*Action item*:
Reproduce exactly, and only, the lines of the material below running from the line bearing "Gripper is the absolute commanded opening" through the line bearing "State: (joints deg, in". Leave any pictures out.

--- Supplied material Enclosed Below ---

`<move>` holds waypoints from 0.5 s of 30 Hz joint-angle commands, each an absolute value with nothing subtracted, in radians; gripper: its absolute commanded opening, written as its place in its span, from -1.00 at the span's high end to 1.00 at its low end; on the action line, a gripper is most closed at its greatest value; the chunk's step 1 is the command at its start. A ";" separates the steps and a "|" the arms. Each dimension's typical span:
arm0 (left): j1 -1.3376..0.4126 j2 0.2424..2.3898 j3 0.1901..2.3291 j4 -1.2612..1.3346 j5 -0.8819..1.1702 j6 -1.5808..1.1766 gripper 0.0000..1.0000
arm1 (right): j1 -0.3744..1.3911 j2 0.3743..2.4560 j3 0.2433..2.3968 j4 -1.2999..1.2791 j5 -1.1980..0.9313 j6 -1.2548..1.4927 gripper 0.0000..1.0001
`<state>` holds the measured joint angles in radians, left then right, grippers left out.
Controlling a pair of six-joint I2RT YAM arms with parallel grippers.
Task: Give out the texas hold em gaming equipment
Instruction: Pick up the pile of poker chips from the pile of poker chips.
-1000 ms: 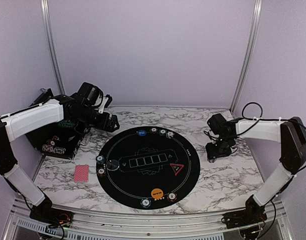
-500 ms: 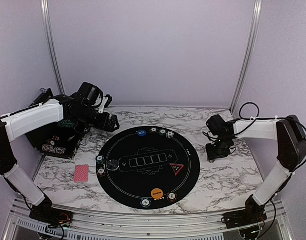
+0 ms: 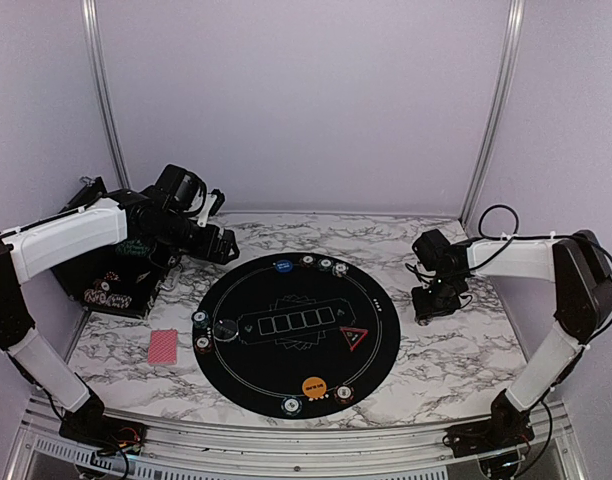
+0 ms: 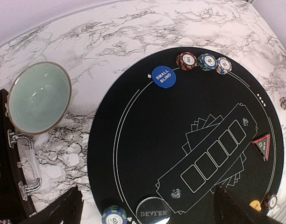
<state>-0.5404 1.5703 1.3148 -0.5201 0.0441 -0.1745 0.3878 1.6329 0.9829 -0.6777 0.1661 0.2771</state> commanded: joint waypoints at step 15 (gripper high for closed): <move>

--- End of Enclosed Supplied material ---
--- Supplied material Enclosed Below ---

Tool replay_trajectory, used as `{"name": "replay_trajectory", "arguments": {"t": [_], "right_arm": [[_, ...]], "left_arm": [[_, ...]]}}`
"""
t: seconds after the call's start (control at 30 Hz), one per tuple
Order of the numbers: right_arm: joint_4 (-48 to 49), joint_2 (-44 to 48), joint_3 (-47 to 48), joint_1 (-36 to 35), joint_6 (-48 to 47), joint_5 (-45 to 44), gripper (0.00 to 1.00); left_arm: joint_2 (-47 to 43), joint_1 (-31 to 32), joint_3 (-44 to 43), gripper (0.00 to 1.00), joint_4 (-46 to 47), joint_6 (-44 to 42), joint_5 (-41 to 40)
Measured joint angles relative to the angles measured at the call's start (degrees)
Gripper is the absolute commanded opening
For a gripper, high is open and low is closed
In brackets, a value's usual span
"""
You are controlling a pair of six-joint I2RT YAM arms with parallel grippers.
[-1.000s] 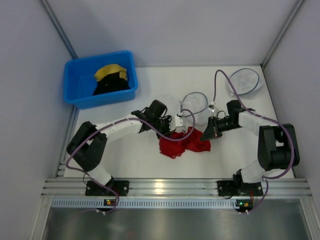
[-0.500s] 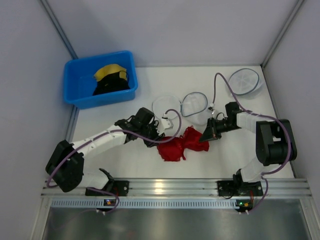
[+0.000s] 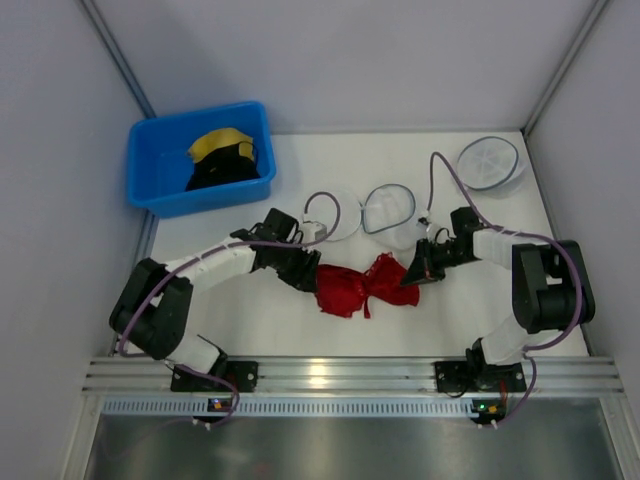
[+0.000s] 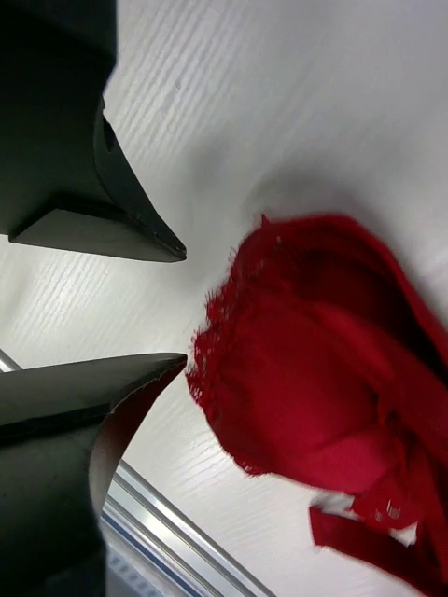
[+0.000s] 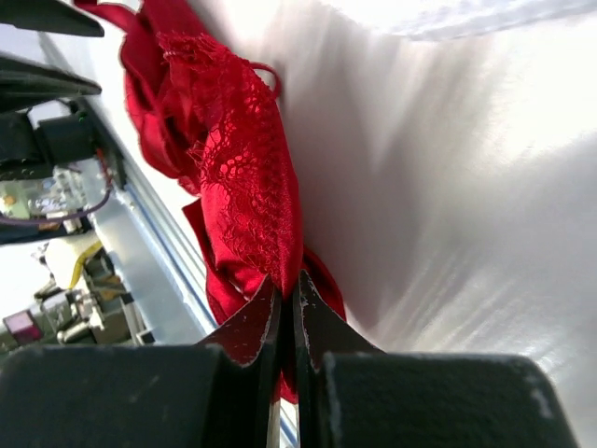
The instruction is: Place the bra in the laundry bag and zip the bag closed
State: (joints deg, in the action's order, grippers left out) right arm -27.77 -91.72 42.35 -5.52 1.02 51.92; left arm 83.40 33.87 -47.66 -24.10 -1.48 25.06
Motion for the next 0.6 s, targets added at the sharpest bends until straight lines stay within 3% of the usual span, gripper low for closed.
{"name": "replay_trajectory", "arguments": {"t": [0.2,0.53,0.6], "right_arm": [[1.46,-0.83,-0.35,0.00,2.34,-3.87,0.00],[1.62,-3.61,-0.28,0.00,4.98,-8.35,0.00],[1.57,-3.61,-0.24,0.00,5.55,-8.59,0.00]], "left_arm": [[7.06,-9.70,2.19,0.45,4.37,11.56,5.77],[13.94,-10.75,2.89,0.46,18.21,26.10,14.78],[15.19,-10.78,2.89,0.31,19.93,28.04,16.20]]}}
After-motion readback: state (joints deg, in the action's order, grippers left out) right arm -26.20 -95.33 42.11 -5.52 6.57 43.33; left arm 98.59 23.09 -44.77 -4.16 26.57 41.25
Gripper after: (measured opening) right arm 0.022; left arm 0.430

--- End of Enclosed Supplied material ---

*Exercise output*:
Gripper is the absolute commanded opening
For a gripper, high is open and low is closed
In brackets, a value's usual span
"""
You are controlling a pair of six-joint I2RT YAM arms with parallel grippers.
[-1.000s] 
[-0.500s] 
[+0.000s] 
[+0.000s] 
[+0.000s] 
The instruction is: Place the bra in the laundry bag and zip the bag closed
State: (joints deg, in the action's order, grippers left out) right arm -27.77 -91.72 42.35 -5.52 1.02 51.92; left arm 83.40 33.87 -47.66 -24.10 -1.48 25.06

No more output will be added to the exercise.